ACTION ITEM: After locating the line that holds "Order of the", copy that line and all that follow it word for word through the end of the data, with no pictures.

SUPPLIED INFORMATION:
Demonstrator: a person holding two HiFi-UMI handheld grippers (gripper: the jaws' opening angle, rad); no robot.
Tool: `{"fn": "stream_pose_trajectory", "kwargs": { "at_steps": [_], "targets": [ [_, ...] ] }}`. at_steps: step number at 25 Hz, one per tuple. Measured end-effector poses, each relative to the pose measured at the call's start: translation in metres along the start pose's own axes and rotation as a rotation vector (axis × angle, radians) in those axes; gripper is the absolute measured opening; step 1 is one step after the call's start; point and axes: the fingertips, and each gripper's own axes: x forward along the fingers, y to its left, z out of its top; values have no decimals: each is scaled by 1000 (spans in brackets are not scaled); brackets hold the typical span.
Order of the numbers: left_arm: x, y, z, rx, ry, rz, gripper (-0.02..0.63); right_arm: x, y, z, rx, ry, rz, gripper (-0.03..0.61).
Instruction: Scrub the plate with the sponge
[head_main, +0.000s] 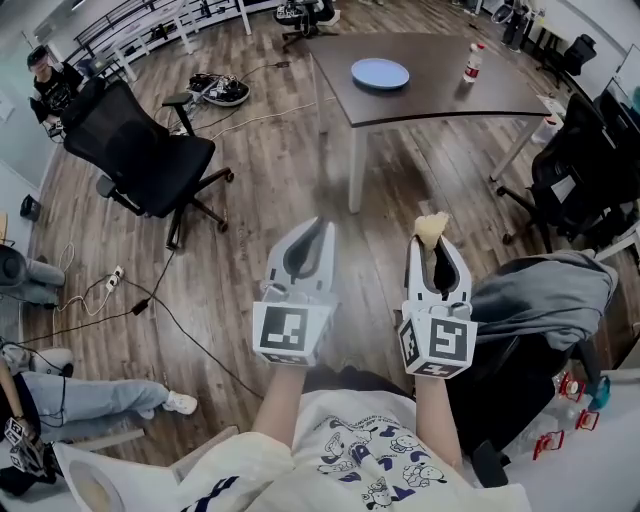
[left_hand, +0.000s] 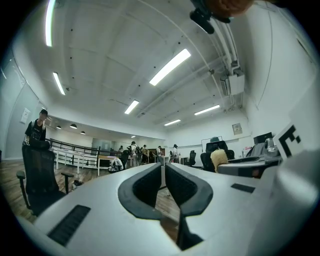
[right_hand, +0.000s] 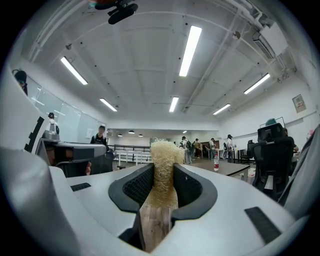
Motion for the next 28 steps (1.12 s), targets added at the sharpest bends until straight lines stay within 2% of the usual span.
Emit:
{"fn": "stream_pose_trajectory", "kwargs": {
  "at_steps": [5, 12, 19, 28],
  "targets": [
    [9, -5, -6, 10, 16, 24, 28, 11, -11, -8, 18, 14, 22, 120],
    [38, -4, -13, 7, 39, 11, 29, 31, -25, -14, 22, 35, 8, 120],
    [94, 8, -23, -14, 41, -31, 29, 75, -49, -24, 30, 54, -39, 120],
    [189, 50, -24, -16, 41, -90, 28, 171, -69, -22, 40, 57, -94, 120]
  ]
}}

SOLUTION TO THE PROBLEM:
Order of the numbers: left_arm: x, y, z, rx, ry, rz, gripper (-0.02..0.63); right_arm: x, y, z, rx, ry, rz, gripper (-0.03..0.61).
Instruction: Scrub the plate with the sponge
[head_main, +0.000s] 
[left_hand, +0.000s] 
[right_hand, +0.000s] 
Motion for the next 28 steps (1.12 s), targets added at the sharpest bends until straight lines stay within 2% of the usual span.
Emit:
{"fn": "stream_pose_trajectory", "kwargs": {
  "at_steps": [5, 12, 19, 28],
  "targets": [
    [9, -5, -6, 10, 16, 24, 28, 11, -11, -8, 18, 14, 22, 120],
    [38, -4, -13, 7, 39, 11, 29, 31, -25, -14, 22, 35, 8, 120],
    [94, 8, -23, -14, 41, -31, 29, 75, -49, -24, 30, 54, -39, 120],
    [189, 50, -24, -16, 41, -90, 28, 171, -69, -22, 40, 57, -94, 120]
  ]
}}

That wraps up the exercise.